> WHAT IS REQUIRED
In how many lines of the listing below does the word "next" occur? Say only the number.

> DATA SUPPLIED
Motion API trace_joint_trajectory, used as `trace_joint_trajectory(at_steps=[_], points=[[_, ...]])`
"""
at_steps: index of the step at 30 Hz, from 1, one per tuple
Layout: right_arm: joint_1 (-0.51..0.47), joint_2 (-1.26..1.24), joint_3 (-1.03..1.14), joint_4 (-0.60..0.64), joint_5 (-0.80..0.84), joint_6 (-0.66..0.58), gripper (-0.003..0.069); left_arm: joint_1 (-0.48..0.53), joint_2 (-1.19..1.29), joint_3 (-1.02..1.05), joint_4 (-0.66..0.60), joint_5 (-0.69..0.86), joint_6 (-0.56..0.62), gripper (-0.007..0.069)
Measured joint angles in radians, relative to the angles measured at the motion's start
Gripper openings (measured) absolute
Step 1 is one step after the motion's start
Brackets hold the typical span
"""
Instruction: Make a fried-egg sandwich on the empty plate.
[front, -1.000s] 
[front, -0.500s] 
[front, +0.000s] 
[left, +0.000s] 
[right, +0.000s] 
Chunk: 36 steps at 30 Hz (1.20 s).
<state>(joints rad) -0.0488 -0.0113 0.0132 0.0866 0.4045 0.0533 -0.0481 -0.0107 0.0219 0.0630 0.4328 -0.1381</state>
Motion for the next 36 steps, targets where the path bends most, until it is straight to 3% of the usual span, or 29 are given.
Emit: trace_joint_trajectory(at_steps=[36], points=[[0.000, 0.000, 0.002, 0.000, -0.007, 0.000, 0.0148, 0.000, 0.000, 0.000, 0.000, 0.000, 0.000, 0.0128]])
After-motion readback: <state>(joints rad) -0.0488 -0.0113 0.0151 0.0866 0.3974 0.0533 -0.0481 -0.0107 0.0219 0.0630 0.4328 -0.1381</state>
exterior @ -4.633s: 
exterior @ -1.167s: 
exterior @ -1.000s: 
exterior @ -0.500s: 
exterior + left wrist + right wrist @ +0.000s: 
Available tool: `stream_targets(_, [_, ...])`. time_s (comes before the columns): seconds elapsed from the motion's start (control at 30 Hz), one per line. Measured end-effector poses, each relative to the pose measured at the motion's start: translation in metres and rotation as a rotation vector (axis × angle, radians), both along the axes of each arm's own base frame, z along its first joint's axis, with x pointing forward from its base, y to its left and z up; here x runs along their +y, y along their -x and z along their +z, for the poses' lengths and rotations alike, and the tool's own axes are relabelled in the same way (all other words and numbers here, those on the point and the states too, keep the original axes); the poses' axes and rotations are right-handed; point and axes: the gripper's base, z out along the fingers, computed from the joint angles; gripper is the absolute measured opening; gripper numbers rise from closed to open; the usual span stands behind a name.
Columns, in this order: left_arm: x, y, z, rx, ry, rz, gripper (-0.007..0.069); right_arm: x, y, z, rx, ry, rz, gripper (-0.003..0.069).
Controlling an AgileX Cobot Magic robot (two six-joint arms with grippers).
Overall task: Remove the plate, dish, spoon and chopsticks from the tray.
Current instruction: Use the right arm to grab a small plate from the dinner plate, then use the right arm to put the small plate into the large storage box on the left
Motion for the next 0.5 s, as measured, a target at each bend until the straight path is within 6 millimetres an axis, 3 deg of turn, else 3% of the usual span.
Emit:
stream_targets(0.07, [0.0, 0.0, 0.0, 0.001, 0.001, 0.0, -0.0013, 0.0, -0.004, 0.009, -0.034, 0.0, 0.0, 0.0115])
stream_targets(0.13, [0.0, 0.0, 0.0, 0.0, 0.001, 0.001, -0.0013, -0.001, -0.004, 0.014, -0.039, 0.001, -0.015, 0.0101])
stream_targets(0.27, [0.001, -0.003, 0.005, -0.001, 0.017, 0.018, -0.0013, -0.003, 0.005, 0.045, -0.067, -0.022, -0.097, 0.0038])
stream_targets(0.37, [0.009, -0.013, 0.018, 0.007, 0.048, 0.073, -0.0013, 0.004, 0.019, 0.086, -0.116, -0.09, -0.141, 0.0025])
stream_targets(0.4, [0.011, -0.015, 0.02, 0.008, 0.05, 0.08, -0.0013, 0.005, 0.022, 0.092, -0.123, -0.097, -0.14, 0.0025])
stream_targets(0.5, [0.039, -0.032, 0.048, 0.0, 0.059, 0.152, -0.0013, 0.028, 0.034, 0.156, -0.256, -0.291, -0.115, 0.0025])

> RESPONSE TO THIS TASK
2